In datzelfde jaar begint stadgenoot Seth Wheeler de papiertjes op een rol te wikkelen. Tien jaar later zijn het de Britten Edward en Clarence Scott die door perfecte marketing -zij maken gebruik van juiste distributiekanalen en een redelijke prijs- Engeland voorzien van toiletpapier.
Het zachte wc-papier komt in 1930 vanuit Amerika naar onze streken. Tot die tijd heeft het nieuwe product een decadent imago. Na de Tweede Wereldoorlog krijgt het toiletpapier bij de Nederlander een vaste plaats op het boodschappenlijstje, al blijft het tot aan de jaren vijftig een statussymbool. Een duidelijke trend is ook de steeds groter wordende behoefte aan privacy. Vooral in de jaren zestig trekken mensen zich langer terug op het kleinste kamertje in het huis.
Ook de hoeveelheid geld die mensen in Nederland besteden aan zacht toiletpapier groeit.

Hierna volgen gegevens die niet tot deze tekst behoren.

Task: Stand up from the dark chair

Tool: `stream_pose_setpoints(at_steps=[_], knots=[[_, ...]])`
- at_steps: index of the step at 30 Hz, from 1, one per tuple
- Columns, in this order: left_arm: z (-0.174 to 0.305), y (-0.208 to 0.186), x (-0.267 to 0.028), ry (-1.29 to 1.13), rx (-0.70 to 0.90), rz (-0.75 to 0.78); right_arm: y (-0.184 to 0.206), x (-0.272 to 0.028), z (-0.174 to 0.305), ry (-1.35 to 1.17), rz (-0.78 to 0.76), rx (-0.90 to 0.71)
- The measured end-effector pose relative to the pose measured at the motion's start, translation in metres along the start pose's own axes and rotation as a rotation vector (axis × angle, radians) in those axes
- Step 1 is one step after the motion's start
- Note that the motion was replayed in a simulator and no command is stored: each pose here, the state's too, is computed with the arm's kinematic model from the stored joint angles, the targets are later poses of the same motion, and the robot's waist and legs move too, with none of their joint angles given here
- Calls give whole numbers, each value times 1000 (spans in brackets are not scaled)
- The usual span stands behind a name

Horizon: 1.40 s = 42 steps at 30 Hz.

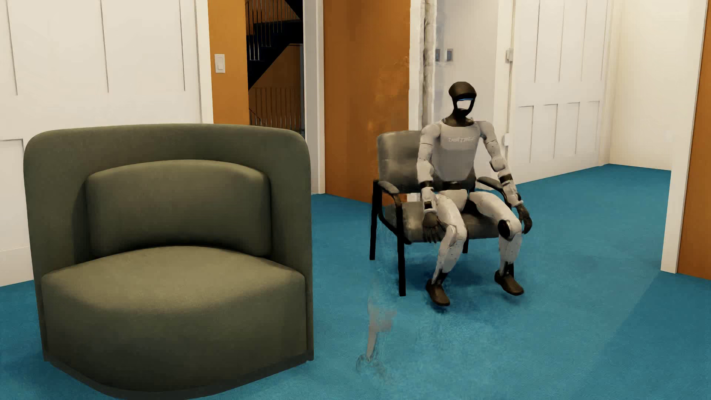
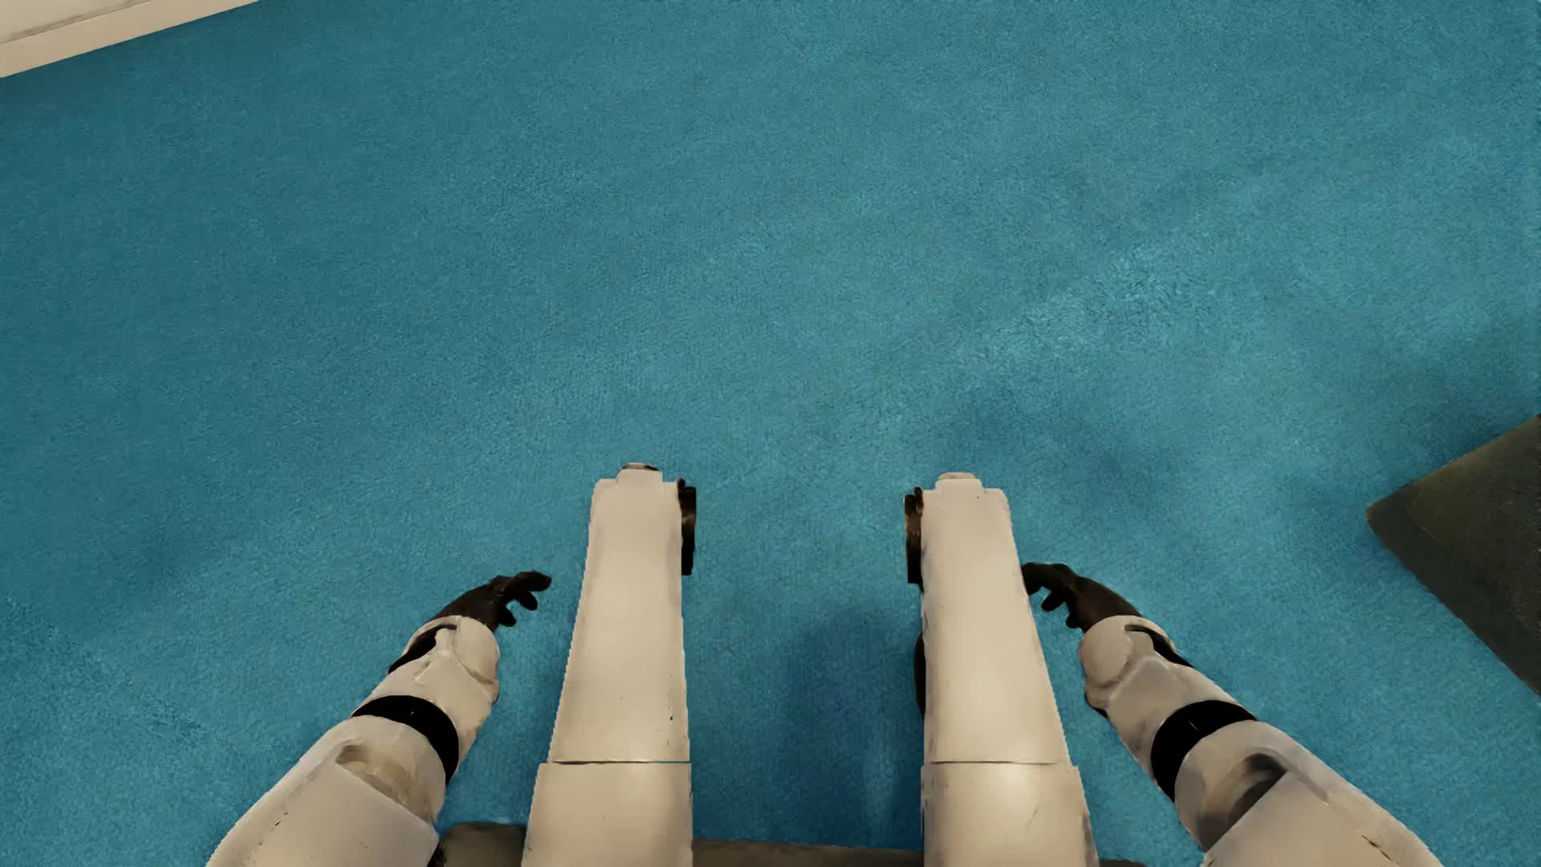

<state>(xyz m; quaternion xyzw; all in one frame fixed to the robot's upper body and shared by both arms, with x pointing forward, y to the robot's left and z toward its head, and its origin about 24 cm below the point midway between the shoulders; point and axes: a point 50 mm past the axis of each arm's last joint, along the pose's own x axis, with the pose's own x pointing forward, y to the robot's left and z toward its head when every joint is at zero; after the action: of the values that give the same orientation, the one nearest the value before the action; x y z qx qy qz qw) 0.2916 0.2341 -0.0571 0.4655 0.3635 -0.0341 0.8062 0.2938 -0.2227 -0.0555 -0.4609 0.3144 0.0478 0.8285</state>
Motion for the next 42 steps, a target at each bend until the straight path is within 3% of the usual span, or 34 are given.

In 1965 gebruikt de doorsnee volwassen Nederlander een rol per twee weken. Inmiddels is dat anderhalve rol per week.
De kakstoelDe 17de eeuwse onderzoekingen naar het verband van gezondheid en hygiëne leiden soms tot dwaalsporen en waanideeën die uiteindelijk wel een gezond resultaat hadden. Zo werd de stank ( in dichtbevolkte steden was die ondraaglijk) beschouwd als een belangrijke boosdoener en oorzaak van onbekenden ziekten. In de meeste steden bestonden slechts open rioleringen of werden grachten en kanalen als afvoer voor uitwerpselen gebruikt. De huizen die direct aan de grachten lagen hadden aanbouwsels met open gaten, zodat daardoor de uitwerpselen meteen geloosd konden worden.
Op het platte land was het gebruikelijk om apart van het huis een huis of een put te hebben voor de behoeften. Regelmatig werd zo'n beerput dan met schepemmers geleegd. Men was zo gewend aan uitwerpselen dat poep voor de bemesting werd gebruikt en dat urine voor de lakenindustrie werd opgehaald. Voor de meeste stedelingen en voor de kleinere huizen op het platteland was er alleen een emmer of een ton om de behoefte op te doen. Zo'n emmer werd afgedekt met een deksel. In de 17de en 18de eeuw waren ook wel meubeltjes verkrijgbaar die een elegantere poep en plasgang mogelijk maakten. Verschillenden soorten nachtspiegels en potten waren hiervoor beschikbaar. Het is aardig om te zien hoe verschilden hogere standen zich met hun hygiënische manier en dus hun poepattributen probeerden te onderscheiden van boeren en burgers.
De lagere standen bedienden zich van een tinnen po, terwijl de rijkeren in meubeltjes hun nachtspiegels camoufleerden of fraai versierde po's bezaten.